▸ Task details: Read through the data and report every line in which the word "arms" occurs.

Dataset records
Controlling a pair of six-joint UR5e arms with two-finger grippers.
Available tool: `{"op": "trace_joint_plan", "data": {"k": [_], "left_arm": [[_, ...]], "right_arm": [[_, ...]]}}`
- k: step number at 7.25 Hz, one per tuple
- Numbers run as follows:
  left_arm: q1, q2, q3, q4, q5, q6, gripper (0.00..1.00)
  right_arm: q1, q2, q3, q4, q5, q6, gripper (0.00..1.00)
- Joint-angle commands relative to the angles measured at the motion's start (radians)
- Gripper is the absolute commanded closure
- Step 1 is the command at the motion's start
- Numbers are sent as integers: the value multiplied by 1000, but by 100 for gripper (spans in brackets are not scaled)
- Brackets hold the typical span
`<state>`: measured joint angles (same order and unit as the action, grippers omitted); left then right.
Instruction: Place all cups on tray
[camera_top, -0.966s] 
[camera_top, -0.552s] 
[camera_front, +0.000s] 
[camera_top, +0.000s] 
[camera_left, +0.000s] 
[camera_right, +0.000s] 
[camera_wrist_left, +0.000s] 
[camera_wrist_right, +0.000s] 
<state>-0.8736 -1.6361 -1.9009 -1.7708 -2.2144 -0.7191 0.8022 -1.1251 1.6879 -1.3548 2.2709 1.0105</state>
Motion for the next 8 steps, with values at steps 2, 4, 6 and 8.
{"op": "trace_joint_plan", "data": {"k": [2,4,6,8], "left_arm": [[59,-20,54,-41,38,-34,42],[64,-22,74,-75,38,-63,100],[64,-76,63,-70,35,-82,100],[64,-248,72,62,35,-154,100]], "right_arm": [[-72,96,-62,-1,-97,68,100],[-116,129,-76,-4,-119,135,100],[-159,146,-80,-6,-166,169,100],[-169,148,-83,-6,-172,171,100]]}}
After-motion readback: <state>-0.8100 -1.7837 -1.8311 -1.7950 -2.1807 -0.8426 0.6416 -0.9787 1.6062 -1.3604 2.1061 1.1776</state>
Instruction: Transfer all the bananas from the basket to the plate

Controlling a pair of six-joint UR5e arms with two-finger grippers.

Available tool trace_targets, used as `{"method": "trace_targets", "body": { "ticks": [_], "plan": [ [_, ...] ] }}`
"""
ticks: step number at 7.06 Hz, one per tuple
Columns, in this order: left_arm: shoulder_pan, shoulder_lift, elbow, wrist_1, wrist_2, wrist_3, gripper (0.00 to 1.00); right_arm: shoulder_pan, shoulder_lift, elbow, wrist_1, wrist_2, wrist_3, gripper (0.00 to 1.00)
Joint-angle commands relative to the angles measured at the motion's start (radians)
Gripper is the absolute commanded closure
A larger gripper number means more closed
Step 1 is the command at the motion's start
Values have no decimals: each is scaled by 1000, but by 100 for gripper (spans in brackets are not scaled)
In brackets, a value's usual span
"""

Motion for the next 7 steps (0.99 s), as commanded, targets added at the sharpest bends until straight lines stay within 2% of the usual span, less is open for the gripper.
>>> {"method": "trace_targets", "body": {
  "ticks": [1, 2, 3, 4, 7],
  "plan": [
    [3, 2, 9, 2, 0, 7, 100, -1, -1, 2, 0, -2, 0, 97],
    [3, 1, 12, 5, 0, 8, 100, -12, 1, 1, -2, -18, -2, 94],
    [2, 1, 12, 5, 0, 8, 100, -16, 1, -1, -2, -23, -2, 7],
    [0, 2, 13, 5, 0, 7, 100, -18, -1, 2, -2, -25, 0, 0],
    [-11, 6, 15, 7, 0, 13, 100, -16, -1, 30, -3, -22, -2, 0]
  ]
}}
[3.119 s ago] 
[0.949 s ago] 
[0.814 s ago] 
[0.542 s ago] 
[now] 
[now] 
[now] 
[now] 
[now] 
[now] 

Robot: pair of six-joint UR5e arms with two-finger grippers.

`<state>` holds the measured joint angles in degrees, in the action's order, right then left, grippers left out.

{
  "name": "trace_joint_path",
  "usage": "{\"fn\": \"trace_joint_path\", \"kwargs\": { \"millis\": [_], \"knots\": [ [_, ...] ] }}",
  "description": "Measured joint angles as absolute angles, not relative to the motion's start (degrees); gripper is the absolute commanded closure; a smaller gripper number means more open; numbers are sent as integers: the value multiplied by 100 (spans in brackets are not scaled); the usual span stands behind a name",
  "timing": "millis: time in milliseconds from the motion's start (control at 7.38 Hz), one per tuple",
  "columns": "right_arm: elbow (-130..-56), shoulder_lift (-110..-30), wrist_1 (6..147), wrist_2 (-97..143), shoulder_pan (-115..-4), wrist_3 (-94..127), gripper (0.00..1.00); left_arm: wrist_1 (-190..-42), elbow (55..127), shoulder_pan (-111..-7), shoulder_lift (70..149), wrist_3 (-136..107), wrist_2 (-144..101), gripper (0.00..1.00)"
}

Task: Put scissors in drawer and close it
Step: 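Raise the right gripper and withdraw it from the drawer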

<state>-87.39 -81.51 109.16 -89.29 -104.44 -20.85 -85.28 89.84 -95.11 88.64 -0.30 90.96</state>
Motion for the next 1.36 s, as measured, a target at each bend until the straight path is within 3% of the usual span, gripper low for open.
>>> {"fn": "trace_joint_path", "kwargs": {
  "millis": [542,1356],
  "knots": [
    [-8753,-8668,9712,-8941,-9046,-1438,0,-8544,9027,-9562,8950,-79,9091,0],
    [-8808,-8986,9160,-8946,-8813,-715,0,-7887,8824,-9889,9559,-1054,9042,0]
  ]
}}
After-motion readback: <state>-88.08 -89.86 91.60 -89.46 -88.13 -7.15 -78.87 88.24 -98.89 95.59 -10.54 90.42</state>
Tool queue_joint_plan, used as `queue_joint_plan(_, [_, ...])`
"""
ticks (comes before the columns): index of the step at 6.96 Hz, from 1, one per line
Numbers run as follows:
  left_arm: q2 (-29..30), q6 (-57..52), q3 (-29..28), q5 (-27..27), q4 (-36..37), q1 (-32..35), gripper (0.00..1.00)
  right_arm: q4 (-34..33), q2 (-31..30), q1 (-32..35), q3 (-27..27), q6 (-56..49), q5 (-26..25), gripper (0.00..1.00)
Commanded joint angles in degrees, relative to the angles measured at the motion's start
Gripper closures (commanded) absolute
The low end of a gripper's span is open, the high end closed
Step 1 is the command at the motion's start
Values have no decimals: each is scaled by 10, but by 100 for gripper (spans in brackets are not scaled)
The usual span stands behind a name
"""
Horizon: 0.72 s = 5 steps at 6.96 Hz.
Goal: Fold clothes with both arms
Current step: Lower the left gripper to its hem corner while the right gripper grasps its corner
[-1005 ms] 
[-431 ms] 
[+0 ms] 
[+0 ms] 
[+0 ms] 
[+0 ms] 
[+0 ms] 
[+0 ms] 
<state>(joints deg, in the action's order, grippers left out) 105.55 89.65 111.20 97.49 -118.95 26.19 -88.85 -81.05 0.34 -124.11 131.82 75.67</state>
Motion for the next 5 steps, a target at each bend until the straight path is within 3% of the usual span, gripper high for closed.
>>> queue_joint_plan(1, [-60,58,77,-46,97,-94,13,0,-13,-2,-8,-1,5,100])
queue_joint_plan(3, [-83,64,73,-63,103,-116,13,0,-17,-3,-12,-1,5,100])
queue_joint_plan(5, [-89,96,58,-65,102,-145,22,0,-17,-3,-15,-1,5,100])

▸ Result for this task:
Controlling a pair of six-joint UR5e arms with two-finger grippers.
Controlling a pair of six-joint UR5e arms with two-finger grippers.
Robot: pair of six-joint UR5e arms with two-finger grippers.
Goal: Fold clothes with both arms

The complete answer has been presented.